Another sale highlight came at lots 15 and 16, as the pair of Lucian Freud portraits came to the block and sold on fervent bidding, as Head of Esther brought a strong £4,786,599, followed by Head of Ib, which went to the same bidder for a final of £2,546,500. The works were followed shortly after by the pristine Peter Doig work, which just squeaked above estimate for a final of £11,282,500 (one of the lots guaranteed by the auction house).

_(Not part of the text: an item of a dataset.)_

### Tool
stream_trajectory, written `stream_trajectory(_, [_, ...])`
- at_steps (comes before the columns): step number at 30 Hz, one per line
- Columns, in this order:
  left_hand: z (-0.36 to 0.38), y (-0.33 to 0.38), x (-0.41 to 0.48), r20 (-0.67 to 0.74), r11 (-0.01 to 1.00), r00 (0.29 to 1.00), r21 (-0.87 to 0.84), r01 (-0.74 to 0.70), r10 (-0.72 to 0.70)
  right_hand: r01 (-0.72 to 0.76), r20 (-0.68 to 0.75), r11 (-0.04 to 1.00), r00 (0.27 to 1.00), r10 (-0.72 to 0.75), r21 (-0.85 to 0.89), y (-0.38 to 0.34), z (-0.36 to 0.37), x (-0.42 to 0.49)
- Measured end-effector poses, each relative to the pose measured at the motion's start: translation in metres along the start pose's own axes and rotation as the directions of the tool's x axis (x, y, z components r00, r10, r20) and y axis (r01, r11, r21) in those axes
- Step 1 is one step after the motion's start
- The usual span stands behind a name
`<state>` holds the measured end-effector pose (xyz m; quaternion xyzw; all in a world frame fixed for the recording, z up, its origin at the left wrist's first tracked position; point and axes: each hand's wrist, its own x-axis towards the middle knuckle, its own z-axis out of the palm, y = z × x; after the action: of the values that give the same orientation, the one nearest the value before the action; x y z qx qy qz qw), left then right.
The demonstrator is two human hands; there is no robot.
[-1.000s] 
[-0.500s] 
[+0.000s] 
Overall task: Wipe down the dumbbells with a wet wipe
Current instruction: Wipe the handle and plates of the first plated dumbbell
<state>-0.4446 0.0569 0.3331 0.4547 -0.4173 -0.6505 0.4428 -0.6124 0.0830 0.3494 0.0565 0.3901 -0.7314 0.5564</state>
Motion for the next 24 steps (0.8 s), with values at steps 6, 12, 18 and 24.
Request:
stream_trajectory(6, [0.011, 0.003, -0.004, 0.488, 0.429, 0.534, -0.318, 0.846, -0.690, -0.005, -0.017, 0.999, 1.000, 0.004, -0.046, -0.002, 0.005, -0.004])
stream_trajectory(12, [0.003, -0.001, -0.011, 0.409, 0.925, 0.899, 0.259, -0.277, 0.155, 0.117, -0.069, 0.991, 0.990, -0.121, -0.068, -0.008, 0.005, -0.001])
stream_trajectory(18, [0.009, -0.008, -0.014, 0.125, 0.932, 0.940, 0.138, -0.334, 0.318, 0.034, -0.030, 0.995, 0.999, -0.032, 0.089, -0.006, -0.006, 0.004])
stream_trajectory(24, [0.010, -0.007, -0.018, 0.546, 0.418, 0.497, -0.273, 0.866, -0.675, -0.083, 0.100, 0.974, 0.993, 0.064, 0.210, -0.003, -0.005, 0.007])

Another major lot came in at lot 25 with Francis Bacon‘s Two Figures, which saw a last second bid to push it above estimate for a final of £5,458,500. A second Doig also performed well at lot 27, beating estimate for a final of £3,442,500, followed by an Yves Klein, work, one of the evening’s highlights, which failed to find a buyer. A David Hockney work at lot 34 also performed well, doubling estimate for a final of £3,106,500, followed by another Hockney that also doubled its price, reaching £1,762,500. Another Hockney passed shortly after.
The sale wound on with few surprises, save a Pistoletto canvas at lot 45 which brought a final of £842,500 over a £300k high, and only a handful of passes, bringing the sale to a consistently strong conclusion.
With the first weeks of sales in the book, early fears about a declining market seem somewhat overinflated, but as interested buyers and shrewd estimates have forestalled a major market adjustment for the time being, but sales later this spring in New York should offer a clearer picture of the market’s health. Until then, one can anticipate ample speculation on the next steps for both of the top auction houses.
Christie’s Post-War and Contemporary Evening Sale [Sotheby’s]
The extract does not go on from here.